It’s one of the most important sites in the history of American and world music and just a few steps from the legendary French Quarter:

Congo Square, New Orleans.

It’s the one place in North America where Africans were given one day a week to gather and play music during the days of slavery.

And it’s closed.

Congo Square is in inside Armstrong Park as is the Municipal Auditorium and Mahalia Jackson Performing Arts Center.

Over two years after the federal levee failures, Armstrong Park named for one of the most important figures in American cultural history remains closed.
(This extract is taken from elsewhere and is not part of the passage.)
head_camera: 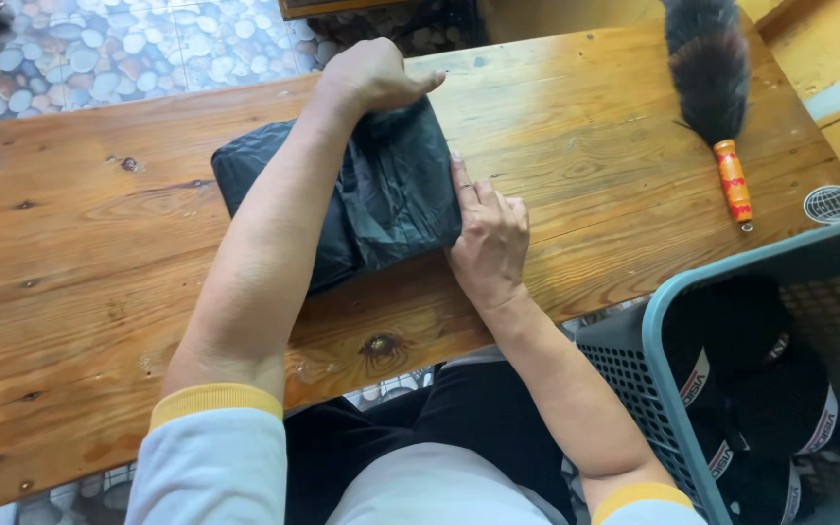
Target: The person folds a black garment on a wooden table and then inserts it into a small black pouch with a blue trim.
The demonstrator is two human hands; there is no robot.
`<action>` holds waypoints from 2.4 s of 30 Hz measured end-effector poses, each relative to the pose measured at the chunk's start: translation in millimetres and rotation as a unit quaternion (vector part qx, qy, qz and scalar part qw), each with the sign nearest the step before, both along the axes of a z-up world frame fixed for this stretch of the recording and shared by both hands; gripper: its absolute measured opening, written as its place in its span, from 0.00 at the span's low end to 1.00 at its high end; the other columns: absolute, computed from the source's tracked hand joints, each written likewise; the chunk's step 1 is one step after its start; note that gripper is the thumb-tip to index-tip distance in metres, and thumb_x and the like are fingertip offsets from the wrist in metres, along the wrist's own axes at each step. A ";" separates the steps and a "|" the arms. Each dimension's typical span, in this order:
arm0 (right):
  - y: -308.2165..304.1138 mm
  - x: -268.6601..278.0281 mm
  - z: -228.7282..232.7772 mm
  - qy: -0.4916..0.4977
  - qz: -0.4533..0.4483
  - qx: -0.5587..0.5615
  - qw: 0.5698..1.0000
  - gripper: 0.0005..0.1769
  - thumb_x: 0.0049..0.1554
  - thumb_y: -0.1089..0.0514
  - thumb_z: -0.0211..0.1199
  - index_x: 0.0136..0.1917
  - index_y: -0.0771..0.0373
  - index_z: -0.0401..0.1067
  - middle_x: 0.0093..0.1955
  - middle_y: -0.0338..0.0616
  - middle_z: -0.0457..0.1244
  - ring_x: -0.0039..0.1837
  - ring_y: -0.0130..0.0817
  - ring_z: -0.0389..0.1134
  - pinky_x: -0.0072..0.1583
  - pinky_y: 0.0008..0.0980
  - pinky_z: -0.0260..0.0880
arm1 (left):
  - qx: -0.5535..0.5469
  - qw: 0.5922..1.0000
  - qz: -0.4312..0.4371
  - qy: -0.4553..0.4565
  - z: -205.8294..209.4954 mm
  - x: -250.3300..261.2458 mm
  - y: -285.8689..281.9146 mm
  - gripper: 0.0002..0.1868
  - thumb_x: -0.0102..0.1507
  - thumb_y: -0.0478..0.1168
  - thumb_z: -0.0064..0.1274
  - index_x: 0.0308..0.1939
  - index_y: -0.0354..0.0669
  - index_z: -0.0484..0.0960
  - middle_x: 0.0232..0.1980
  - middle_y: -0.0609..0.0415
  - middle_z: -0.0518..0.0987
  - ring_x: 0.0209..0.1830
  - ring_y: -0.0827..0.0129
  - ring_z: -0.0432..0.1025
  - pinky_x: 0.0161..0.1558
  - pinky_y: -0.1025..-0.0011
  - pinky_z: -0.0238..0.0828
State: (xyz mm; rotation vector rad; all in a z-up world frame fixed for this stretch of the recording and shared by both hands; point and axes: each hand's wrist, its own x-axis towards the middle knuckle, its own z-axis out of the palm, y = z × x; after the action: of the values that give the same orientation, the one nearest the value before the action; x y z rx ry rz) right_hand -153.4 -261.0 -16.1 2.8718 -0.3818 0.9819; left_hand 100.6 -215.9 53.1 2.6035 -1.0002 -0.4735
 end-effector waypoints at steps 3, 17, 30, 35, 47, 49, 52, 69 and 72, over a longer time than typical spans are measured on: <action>0.4 -0.5 0.3 0.018 -0.016 -0.008 1.000 0.40 0.52 0.70 0.53 0.78 0.55 0.65 0.48 0.37 0.66 0.43 0.40 0.64 0.50 0.37 0.62 | 0.043 0.997 -0.008 0.069 10.4 -3.7 1.3 0.43 0.62 0.73 0.51 0.57 0.35 0.81 0.61 0.41 0.79 0.59 0.48 0.74 0.55 0.58 0.68; -1.7 -0.8 -0.2 0.041 -0.037 -0.026 0.998 0.38 0.54 0.70 0.54 0.75 0.49 0.69 0.47 0.36 0.65 0.41 0.37 0.63 0.48 0.37 0.59 | -0.117 0.981 -0.116 0.099 -60.2 17.7 2.7 0.24 0.68 0.61 0.58 0.31 0.46 0.83 0.27 0.62 0.75 0.31 0.75 0.66 0.36 0.68 0.62; -14.1 -5.7 1.8 0.145 -0.014 0.043 0.988 0.44 0.51 0.67 0.55 0.80 0.47 0.62 0.56 0.42 0.64 0.49 0.44 0.64 0.56 0.45 0.59 | -0.125 0.968 -0.141 -0.163 -101.5 10.5 -7.7 0.28 0.70 0.65 0.54 0.38 0.42 0.78 0.38 0.43 0.83 0.38 0.42 0.75 0.38 0.48 0.70; -20.6 -15.9 83.4 0.262 0.094 0.384 0.880 0.50 0.51 0.60 0.54 0.84 0.52 0.42 0.78 0.54 0.44 0.80 0.47 0.45 0.78 0.51 0.40 | -0.136 0.967 -0.142 -0.161 -98.8 8.2 -5.5 0.27 0.71 0.63 0.53 0.39 0.41 0.78 0.38 0.42 0.83 0.38 0.40 0.76 0.39 0.47 0.70; 10.1 54.5 20.9 0.247 0.064 0.166 0.952 0.39 0.70 0.39 0.33 0.83 0.68 0.43 0.86 0.57 0.38 0.86 0.49 0.35 0.82 0.46 0.33 | -0.151 0.968 -0.136 -0.147 -99.3 8.1 -7.4 0.26 0.70 0.63 0.54 0.40 0.41 0.80 0.40 0.40 0.83 0.39 0.38 0.76 0.39 0.46 0.70; 10.6 51.4 12.4 0.256 0.064 0.150 0.953 0.39 0.70 0.39 0.33 0.83 0.68 0.42 0.86 0.57 0.36 0.87 0.48 0.34 0.82 0.45 0.34 | -0.144 0.973 -0.129 -0.127 -99.9 4.7 -3.6 0.26 0.70 0.63 0.54 0.42 0.41 0.80 0.42 0.40 0.84 0.41 0.37 0.76 0.40 0.45 0.69; 6.2 51.6 3.7 0.240 0.067 0.101 0.963 0.38 0.71 0.40 0.36 0.83 0.69 0.45 0.86 0.59 0.39 0.86 0.51 0.37 0.82 0.47 0.37 | -0.151 0.971 -0.130 -0.129 -98.2 6.2 -7.0 0.27 0.70 0.64 0.54 0.40 0.42 0.80 0.42 0.40 0.84 0.41 0.38 0.76 0.40 0.45 0.69; 14.7 45.9 11.6 0.213 0.070 0.110 0.968 0.40 0.70 0.35 0.32 0.84 0.63 0.42 0.86 0.55 0.41 0.87 0.51 0.38 0.81 0.61 0.28 | -0.179 0.973 -0.099 -0.111 -102.5 9.4 -9.2 0.27 0.67 0.65 0.57 0.38 0.44 0.81 0.39 0.42 0.84 0.39 0.40 0.76 0.38 0.48 0.68; 16.5 43.5 22.2 0.211 0.081 0.125 0.966 0.40 0.68 0.28 0.34 0.86 0.47 0.40 0.86 0.65 0.40 0.86 0.60 0.37 0.80 0.66 0.24 | -0.184 0.979 -0.072 -0.042 -86.3 9.1 -8.3 0.23 0.67 0.64 0.59 0.41 0.48 0.77 0.42 0.47 0.84 0.43 0.47 0.76 0.41 0.52 0.69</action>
State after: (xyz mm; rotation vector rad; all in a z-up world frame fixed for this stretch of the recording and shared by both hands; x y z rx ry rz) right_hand -109.9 -244.5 6.1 3.2700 -0.2508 0.3292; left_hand 109.7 -224.2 -33.3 2.2466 -1.1848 -0.1886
What’s the hang up?


FEMA has still not paid the city to repair the damage to the park’s electrical system caused by the collapse of the federal levee system.
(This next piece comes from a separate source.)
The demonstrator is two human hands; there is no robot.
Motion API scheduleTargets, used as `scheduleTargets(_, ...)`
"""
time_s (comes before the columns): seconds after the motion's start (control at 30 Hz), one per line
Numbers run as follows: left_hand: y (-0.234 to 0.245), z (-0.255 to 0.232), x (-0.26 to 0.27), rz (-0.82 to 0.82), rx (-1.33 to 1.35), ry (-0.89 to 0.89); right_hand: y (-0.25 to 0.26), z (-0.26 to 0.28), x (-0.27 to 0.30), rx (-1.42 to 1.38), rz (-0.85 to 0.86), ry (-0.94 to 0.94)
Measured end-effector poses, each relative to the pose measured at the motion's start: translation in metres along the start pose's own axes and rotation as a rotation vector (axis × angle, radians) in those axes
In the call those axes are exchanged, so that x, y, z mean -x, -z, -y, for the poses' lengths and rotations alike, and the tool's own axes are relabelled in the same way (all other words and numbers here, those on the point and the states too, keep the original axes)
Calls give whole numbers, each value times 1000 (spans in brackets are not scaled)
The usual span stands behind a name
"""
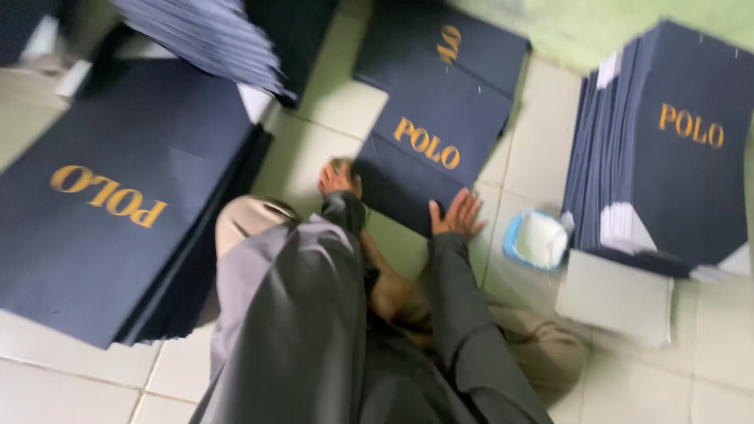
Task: Folding and gluing the bottom of paper shopping bags to assemble them.
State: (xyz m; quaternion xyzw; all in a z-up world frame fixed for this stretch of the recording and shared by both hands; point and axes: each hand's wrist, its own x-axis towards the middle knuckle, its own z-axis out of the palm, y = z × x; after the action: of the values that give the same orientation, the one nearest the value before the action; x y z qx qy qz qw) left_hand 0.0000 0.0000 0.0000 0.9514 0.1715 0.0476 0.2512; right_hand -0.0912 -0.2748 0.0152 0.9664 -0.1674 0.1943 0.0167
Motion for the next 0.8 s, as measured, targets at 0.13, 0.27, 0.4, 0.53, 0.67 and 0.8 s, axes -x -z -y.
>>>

This Saturday (0ct0ber 17), part of the park will be opened for the North RampArt Festival. Here are details from Offbeat Magazine:

“Saturday, Armstrong Park will be the site for the North RampArt Festival, sponsored by the Lt. Governor’s Office of Culture, Recreation, and Tourism; North Rampart Main Street; the Arts Council of New Orleans; the New Orleans Jazz and Heritage Festival and Foundation; the National Parks Service Preserve America program; Alto Audio,WYES, WWNO, WWOZ; and the National Trust for Historic Preservation.
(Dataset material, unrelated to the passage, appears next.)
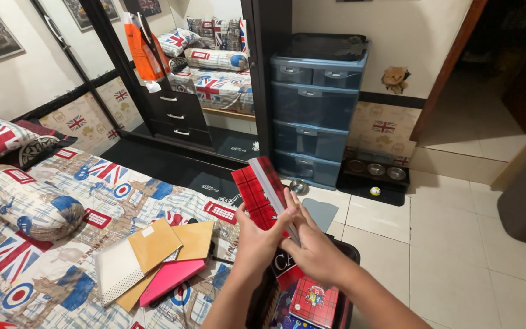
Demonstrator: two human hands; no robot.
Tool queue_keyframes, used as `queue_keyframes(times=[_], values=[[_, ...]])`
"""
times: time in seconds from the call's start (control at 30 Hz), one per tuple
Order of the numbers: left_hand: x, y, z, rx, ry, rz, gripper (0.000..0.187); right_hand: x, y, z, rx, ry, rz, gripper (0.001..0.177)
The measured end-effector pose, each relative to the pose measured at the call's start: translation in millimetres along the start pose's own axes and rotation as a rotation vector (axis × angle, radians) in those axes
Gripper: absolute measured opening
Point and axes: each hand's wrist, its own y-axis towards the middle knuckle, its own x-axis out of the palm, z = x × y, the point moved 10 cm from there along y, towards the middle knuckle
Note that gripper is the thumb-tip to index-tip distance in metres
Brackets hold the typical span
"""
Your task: The person is organizing notebooks and a textbook by taking them out of a storage bin and placing them on a bed.
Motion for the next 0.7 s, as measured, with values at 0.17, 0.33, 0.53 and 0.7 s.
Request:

The celebration of music, arts, food and culture runs from 10 a.m. to 4 p.m. and includes local artisans, their creations, and music by:

Treme Brass Band, the Pinettes Brass Band, the John Boutte Gospel Jubilee, and Delta bluesman Brian Sivils’ Trio.

Food will be provided by Tomatillo’s, Meauxbar Bistro, Rampart Café 704, N’Awlins Flava, P&J Oysters, and Covenant Café.